A história inicia-se em referência a um caso verídico de uma menina recifense de 12 anos de idade que, violada pelo padrasto, foi excomungada pela igreja católica, junto à sua família, por ter feito um aborto, devido às complicações médicas que a mesma já estaria sofrendo. Mas que é apoiada por um padre local, que não se conforma com o julgamento cruel de sua entidade. Uma discussão polêmica, pungente e de extrema importância. Já que tal fato, até hoje, é um contrassenso imensuravelmente errôneo por parte dessa religião. Mas na verdade, e infelizmente, essa é a última coisa com que a fita preocupa-se. Já que logo percebemos qual seria o grande foco dessa nova investida do paraibano Paulo.

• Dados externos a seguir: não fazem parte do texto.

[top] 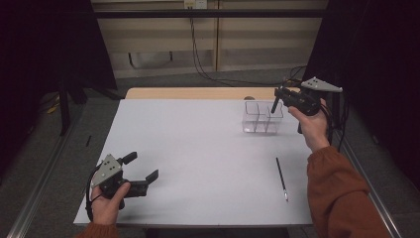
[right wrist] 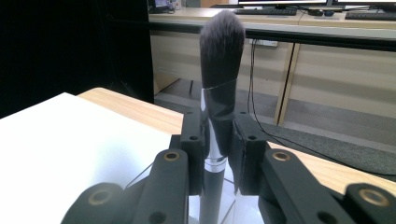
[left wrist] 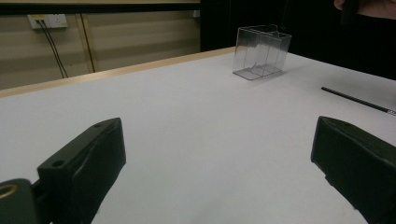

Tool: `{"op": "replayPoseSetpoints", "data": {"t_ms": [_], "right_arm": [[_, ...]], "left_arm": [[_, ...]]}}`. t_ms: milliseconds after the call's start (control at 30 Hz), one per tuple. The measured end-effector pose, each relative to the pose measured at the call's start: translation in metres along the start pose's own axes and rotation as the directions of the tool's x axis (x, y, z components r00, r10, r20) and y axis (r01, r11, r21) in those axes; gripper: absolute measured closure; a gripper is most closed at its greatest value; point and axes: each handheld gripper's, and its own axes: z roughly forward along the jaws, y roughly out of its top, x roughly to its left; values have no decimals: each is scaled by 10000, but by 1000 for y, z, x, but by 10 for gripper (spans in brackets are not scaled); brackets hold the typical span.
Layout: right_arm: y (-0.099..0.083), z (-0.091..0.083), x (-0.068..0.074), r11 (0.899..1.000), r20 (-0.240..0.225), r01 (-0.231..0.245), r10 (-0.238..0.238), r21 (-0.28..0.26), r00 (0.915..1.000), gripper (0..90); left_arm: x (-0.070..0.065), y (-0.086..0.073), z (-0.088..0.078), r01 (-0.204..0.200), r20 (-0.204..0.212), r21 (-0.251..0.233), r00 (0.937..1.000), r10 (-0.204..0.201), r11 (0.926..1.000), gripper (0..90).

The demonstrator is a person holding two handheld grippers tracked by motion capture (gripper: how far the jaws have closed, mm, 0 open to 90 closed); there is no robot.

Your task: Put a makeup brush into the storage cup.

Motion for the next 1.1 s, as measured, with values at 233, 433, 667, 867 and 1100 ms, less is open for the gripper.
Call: {"op": "replayPoseSetpoints", "data": {"t_ms": [233, 433, 667, 867, 1100], "right_arm": [[-7, 1, -3, 9999, 131, -29, 27, 142, 9999, 776], [-11, 0, -7, 9998, 255, -28, 23, 186, 9997, 775], [-17, 2, -12, 9996, 296, -104, 96, 253, 9995, 776], [-22, 5, -12, 9991, 238, -67, 57, 412, 9997, 775], [-26, 8, -11, 9987, 183, -66, 57, 496, 9998, 775]], "left_arm": [[0, 0, -1, -60, -38, 4, 10000, 60, 10000, 32], [0, 0, -1, -24, -57, 10, 10000, 24, 10000, 32], [1, 0, -1, 24, -12, -7, 10000, -24, 10000, 32], [1, -1, -1, 42, -51, 17, 10000, -42, 10000, 32], [1, -1, 0, -29, -58, 79, 10000, 30, 10000, 33]]}}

Nos seus minutos iniciais, a imagem da personagem Roberta, pianista vivida pessimamente por Maria Padilha (Praça Saens Peña), aparece de forma embaçada e aos poucos se revela. Formando assim a ideia de mistério que, possivelmente, residia naquela mulher. E é dessa musicista que tudo gira em torno. Descobrimos que ela está doente há 10 anos e precisa rotineiramente fazer hemodiálise para que seu rim funcione normalmente. O padre José - interpretado por Fábio Assunção (Primo Basílio), que não compromete - que foi contra a decisão da igreja, com referência ao aborto, é suspenso de sua ocupação e paróquia. O deixando assim frustrado e descrente nos princípios retrógrados de seu bispo - enxergado como um vilão e despontado sempre em uma sombra. E, ao ir a apresentação musical, ao lado do seu irmão médico Cezar - que ganha vida com o ótimo Gabriel Braga Nunes (O Homem do Futuro), mas aqui nenhum pouco convincente - no qual Roberta se apresentaria, ambos são surpreendidos.
Em meio ao espetáculo, com uma música que consume três minutos em tela com uma intenção frustrada de criar um suspense, a pianista desmaia e é imediatamente socorrida pelo médico ali presente. Após uma breve análise no hospital, Cezar descobre que a mulher tem pouco tempo de vida, e conta para Joaquim. Que fica muitíssimo preocupado e interessado no caso. Ao conhecer Roberta, sua vida é literalmente acendida. Já que o diretor deixa a imagem do padre sempre escura dentro de quadro, com a referência a outro personagem que contracena. O simbolismo é tão grande que, quando em uma cena, Roberta pede para que Joaquim abra a janela (do seu coração até). A iluminando por completo, pela ótica do mesmo. E assim, fatalmente, fazendo com que ele crie laços mais fortes.
Ao tender para um melodrama novelado, o filme começa a decair no final do seu segundo ato. Onde o debate inicial já foi completamente descartado, e o que realmente importa são as sensações vividas pelos seus personagens nada interessantes. Sendo mal desenvolvidos, fazendo com que o fator de identificação não aconteça com o espectador. Diria até que Caldas se perde um pouco em sua narrativa, em não saber focar muito bem o que na verdade quer destacar. Ele acerta mesmo na estética visual de sua obra, e é brilhantemente auxiliado pela cinematógrafa Karen Araújo. Que engendra uma fotografia composta por lentes opacas, imprimindo assim a sensação de um clima frígido, quase que sem cores. Fazendo reflexo com o conflito vivido pelas pessoas naquele momento e a personalidade de cada um deles.
Por fim, o que poderia ter sido uma obra muito produtiva e rica no seu conteúdo crítico-social, mostra-se, na verdade, ser um argumento raso, tirado de um roteiro pedestre, que é assinado pelo diretor em parceria de Pedro Severien e Amin Stepple. Que apenas inicia uma discussão e se acovarda em levar a frente. Devido a uma mediocridade artística, que pensa em suprir seus problemas, acreditando que o espectador se satisfaça com um romance bobo e sem pretensões. O que é uma pena, já que pelo amplo domínio técnico possuído pelo cineasta, essa mancha apareça negativamente em seu currículo e faça estar presente entre as decepções nacionais do ano.